* _Directions_
Nothing but the lines from the first line of the records through the line with "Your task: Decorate" should be output, exactly as written and free of pictures.

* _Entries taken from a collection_
*** Begin section ***

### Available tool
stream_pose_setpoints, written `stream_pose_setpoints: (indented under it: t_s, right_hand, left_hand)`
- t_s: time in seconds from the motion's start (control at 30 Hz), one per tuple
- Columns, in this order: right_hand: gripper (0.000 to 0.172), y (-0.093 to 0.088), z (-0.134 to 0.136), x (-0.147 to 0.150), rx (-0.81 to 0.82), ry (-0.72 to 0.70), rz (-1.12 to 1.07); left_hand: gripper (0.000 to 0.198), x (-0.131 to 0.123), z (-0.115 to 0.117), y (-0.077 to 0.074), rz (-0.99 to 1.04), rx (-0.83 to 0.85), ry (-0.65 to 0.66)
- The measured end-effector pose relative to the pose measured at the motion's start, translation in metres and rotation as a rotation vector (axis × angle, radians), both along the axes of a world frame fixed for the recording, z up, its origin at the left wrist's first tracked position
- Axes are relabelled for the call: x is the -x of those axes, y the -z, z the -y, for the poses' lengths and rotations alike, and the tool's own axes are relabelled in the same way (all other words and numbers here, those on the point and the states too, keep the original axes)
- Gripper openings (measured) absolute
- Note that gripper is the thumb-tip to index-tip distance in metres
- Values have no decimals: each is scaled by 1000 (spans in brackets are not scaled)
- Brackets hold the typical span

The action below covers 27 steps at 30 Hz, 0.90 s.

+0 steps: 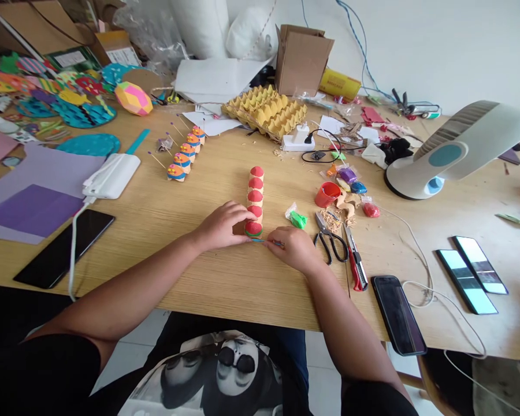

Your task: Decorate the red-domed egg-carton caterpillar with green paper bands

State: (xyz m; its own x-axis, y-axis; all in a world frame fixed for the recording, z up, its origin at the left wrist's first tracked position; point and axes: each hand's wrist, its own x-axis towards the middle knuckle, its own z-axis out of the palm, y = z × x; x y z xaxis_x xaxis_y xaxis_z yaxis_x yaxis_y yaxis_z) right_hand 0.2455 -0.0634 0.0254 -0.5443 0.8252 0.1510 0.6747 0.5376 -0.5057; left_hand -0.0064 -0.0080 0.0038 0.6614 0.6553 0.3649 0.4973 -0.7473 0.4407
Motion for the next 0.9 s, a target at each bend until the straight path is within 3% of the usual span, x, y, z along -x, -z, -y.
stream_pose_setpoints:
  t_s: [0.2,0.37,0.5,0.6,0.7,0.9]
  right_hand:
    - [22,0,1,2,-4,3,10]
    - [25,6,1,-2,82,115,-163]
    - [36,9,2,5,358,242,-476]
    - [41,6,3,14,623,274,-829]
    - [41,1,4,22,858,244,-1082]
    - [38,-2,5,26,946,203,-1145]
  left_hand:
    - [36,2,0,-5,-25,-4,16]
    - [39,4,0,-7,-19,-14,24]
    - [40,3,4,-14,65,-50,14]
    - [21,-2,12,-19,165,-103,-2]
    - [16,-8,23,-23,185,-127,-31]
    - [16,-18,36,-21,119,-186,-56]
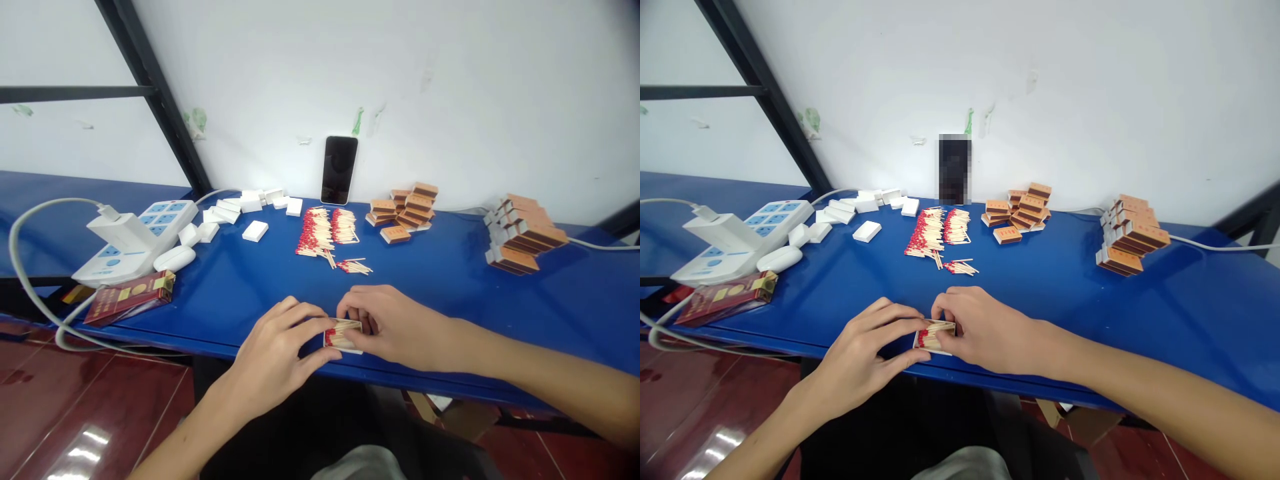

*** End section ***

* _Task response_
### Available tool
stream_pose_setpoints, written `stream_pose_setpoints: (indented under it: t_s, right_hand, left_hand)`
- t_s: time in seconds from the motion's start (control at 30 Hz), one per tuple
- Columns, in this order: right_hand: gripper (0.000 to 0.172), y (-0.093 to 0.088), z (-0.134 to 0.136), x (-0.147 to 0.150), rx (-0.81 to 0.82), ry (-0.72 to 0.70), rz (-1.12 to 1.07); left_hand: gripper (0.000 to 0.198), x (-0.131 to 0.123), z (-0.115 to 0.117), y (-0.077 to 0.074), rz (-0.99 to 1.04), rx (-0.83 to 0.85), ry (-0.65 to 0.66)
- The measured end-effector pose relative to the pose measured at the motion's start, translation in metres and rotation as a rotation vector (axis × angle, radians), both along the axes of a world frame fixed for the recording, z up, its origin at the left wrist's first tracked position
- Axes are relabelled for the call: x is the -x of those axes, y the -z, z the -y, for the poses' lengths and rotations alike, and the tool's own axes are relabelled in the same way (all other words and numbers here, those on the point and the states too, keep the original axes)
- Gripper openings (measured) absolute
- Note that gripper is the thumb-tip to index-tip distance in metres
- Values have no decimals: each is scaled by 1000 (spans in brackets are not scaled)
- Brackets hold the typical span

The action below covers 27 steps at 30 Hz, 0.90 s.

+0 steps: 

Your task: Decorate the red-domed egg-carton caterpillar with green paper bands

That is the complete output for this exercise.